Shestillgotit said you posted another thread of the same subject matter and argued with those who responded. Are you arguing again? Your post that I quoted here sounds like it. I don't know why Sokillme says you are having an emotional affair. You didn't give us any details about you and your ex's encounters in this thread, but maybe you did in your other thread and that's where Sokillme got it from. I didn't see your other thread, so I don't know, but if you and he are communicating and interacting with each other for any reason more than is only and directly related to your son, such as "I'm coming to pick him up" and "He's doing well in school", then it definitely is an emotional affair. Any other types of communication and interactions shared between the two of you, such as "You look nice today" or "What have you been doing lately" or "I still care about you" or "My husband has been treating me badly" are conducive to emotions that shouldn't exist. That's what makes it an emotional affair. 

But if nothing of the like has been shared between you, then it's not an emotional affair. However, I would find it difficult to understand your feelings for him that plague you so strongly just because you saw him or just because he picks up and drops off his kid. If you are that emotionally capricous, then you may need to look into counseling for yourself. So, I can't help thinking you and he have communicated inappropriately in some manner since surely you don't have these feelings without knowing if he is even interested.

That brings me to what Rgaines suggested. Your husband treats you badly, which makes you feel unloved and unappreciated, so it could be that you are reflecting back to an emotional time in your life when you were treated better by someone because all you really want right now is to be treated better by a man who loves you. Did you know that 98 percent of cheaters blame their spouse/partner for their cheating? I'm not saying you are cheating. I don't know if you're having an emotional affair or not, but it does sound like you are trying to blame your husband (the way he treats you) for the feelings you have for your ex so that you can justify making the decision to leave your marriage to be with your ex. Again, that is emotionally capricious because one has nothing to do with the other, and you should be able to separate the two and deal with your marital problems, rather than it all amounting to a ball of confusion. 

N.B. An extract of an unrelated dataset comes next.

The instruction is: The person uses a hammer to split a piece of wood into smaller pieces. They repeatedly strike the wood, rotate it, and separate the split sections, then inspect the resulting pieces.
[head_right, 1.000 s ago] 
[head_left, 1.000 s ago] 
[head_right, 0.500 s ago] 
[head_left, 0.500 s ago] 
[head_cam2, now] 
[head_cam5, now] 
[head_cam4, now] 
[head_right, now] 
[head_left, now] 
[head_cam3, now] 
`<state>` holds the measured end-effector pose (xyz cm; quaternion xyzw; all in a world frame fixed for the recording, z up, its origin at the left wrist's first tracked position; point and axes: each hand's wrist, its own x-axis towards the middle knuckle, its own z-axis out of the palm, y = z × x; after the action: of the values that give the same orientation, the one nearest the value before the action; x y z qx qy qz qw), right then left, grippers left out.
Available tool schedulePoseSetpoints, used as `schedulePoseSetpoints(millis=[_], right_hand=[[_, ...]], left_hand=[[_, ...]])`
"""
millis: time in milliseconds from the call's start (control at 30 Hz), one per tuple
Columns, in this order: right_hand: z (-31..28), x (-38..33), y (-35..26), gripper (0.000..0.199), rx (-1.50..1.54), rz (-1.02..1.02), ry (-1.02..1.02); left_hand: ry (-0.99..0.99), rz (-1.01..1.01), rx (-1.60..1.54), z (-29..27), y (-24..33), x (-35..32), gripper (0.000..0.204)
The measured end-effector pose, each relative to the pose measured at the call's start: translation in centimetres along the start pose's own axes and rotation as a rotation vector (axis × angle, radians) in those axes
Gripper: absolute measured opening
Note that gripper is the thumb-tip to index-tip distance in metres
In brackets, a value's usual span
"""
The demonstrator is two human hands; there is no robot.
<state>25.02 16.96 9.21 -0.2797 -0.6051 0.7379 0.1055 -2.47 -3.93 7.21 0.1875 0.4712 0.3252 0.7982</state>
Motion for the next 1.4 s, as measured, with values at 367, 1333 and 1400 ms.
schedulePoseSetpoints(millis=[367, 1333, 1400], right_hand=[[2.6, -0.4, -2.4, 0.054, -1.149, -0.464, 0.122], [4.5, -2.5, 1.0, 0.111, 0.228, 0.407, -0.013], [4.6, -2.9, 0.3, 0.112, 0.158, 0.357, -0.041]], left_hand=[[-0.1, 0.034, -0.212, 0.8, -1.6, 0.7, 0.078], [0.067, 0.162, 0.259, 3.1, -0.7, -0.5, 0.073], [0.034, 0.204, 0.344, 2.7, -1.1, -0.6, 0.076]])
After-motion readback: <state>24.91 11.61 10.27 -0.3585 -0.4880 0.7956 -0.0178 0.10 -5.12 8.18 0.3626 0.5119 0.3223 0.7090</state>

You are married. That is all that matters. Focus on your marriage. Like Shestillgotit, I also don't understand people posting and arguing, and then posting again because they didn't get the answers they wanted. So, maybe google "my husband treats me badly" or "my husband is emotionally abusive" and you will get millions of results. You can take the advice they offer or you can leave it, but there won't be anyone to argue with since almost all of those results will tell you to leave a marriage that is abusive in any way. So you get what you want to hear and have permission to leave your husband so you can be with your ex. That's not the reason you should leave, but it will be your excuse to be with ex, when leaving should be for the purpose of working on your marriage.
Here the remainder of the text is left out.